▶ _What you have to do_
Take every line from the listing below that contains "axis".

▶ _Given records_
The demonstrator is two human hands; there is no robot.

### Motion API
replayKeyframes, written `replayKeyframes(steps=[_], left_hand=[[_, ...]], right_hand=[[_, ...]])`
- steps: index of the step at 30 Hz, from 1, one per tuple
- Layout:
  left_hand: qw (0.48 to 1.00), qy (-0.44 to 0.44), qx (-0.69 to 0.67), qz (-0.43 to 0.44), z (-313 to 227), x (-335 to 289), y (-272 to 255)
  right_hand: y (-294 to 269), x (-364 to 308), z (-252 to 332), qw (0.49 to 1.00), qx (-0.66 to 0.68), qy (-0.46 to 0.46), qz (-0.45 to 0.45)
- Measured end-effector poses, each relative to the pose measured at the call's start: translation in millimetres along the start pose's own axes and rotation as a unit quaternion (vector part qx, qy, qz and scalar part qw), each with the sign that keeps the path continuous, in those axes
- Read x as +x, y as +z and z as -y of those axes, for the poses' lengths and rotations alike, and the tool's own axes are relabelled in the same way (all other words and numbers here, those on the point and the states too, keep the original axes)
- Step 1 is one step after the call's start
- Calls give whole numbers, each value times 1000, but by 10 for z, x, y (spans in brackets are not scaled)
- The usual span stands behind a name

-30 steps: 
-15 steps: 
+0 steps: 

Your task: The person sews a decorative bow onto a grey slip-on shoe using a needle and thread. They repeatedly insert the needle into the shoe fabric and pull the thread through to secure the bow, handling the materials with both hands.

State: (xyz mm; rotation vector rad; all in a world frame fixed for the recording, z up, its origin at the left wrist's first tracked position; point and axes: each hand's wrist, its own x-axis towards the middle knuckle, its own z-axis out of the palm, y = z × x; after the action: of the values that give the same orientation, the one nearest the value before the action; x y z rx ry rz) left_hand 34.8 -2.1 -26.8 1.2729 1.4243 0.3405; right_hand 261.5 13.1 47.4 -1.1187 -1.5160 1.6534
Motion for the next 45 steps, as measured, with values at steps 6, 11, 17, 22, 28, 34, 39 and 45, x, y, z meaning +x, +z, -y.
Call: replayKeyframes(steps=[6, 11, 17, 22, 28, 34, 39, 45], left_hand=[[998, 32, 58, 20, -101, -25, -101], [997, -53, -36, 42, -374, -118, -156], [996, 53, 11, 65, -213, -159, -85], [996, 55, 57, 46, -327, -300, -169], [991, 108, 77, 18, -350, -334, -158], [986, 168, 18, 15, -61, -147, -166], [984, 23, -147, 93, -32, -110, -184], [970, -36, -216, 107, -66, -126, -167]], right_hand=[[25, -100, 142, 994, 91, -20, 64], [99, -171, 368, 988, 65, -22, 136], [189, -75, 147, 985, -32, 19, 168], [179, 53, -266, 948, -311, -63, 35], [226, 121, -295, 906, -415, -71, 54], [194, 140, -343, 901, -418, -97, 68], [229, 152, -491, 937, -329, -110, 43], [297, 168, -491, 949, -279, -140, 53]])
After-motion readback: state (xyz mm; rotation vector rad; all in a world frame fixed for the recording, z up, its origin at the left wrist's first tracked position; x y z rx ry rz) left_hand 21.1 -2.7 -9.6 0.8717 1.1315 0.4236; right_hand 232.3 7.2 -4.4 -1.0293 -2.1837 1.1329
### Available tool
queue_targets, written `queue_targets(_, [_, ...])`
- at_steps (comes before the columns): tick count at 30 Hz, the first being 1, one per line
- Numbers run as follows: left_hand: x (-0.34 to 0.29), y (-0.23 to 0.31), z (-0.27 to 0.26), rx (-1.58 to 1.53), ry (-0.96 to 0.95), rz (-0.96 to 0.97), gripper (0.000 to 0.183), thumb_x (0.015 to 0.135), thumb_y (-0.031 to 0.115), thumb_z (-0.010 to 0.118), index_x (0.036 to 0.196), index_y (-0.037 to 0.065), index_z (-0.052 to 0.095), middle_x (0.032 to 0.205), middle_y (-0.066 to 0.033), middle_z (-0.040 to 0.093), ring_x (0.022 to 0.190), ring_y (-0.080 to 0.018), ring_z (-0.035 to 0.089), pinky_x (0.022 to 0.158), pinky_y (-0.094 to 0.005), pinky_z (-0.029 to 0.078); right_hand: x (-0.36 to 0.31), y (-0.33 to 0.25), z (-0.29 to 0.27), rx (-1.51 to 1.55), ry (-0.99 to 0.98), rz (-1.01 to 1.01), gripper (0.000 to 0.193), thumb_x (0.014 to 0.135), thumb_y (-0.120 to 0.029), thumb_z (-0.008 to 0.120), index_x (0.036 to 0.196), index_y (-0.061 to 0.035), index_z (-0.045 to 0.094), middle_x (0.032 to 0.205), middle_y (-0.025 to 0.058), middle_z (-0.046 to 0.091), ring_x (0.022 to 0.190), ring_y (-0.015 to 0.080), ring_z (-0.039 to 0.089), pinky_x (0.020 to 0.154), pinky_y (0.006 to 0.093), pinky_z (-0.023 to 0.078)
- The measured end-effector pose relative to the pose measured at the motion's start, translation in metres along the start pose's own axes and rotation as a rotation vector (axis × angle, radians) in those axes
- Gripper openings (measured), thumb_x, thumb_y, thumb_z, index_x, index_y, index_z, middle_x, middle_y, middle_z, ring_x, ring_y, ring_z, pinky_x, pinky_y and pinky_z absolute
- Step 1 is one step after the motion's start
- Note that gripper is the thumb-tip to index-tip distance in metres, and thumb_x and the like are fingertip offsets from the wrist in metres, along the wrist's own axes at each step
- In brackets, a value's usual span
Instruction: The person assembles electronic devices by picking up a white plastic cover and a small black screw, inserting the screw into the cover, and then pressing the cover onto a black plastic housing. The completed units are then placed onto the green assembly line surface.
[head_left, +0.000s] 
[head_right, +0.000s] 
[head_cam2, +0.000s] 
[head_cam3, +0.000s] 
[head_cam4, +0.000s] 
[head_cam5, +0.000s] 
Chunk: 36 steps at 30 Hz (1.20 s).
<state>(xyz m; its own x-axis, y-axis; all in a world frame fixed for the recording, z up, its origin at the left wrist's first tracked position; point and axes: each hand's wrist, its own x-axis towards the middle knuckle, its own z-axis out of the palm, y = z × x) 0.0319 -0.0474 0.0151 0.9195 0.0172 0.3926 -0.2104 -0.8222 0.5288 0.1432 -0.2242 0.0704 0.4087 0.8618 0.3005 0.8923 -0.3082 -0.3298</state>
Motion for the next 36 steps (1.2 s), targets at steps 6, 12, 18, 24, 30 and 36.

▶ _Exercise result_
State: (xyz mm; rotation vector rad; all in a world frame fixed for the recording, z up, its origin at the left wrist's first tracked position; point and axes: each hand's wrist, its own x-axis towards the middle knuckle, its own z-axis out of the palm, y = z × x; after the action: of the values that give the same orientation, the one nearest the value before the action; x y z rx ry rz) left_hand 34.8 -2.1 -26.8 1.2729 1.4243 0.3405; right_hand 261.5 13.1 47.4 -1.1187 -1.5160 1.6534
- The measured end-effector pose relative to the pose measured at the motion's start, translation in metres along the start pose's own axes and rotation as a rotation vector (axis × angle, radians) in those axes
<state>(xyz m; its own x-axis, y-axis; all in a world frame fixed for the recording, z up, its origin at the left wrist's first tracked position; point and axes: each hand's wrist, its own x-axis towards the middle knuckle, its own z-axis out of the palm, y = z × x) 0.0319 -0.0474 0.0151 0.9195 0.0172 0.3926 -0.2104 -0.8222 0.5288 0.1432 -0.2242 0.0704 0.4087 0.8618 0.3005 0.8923 -0.3082 -0.3298</state>

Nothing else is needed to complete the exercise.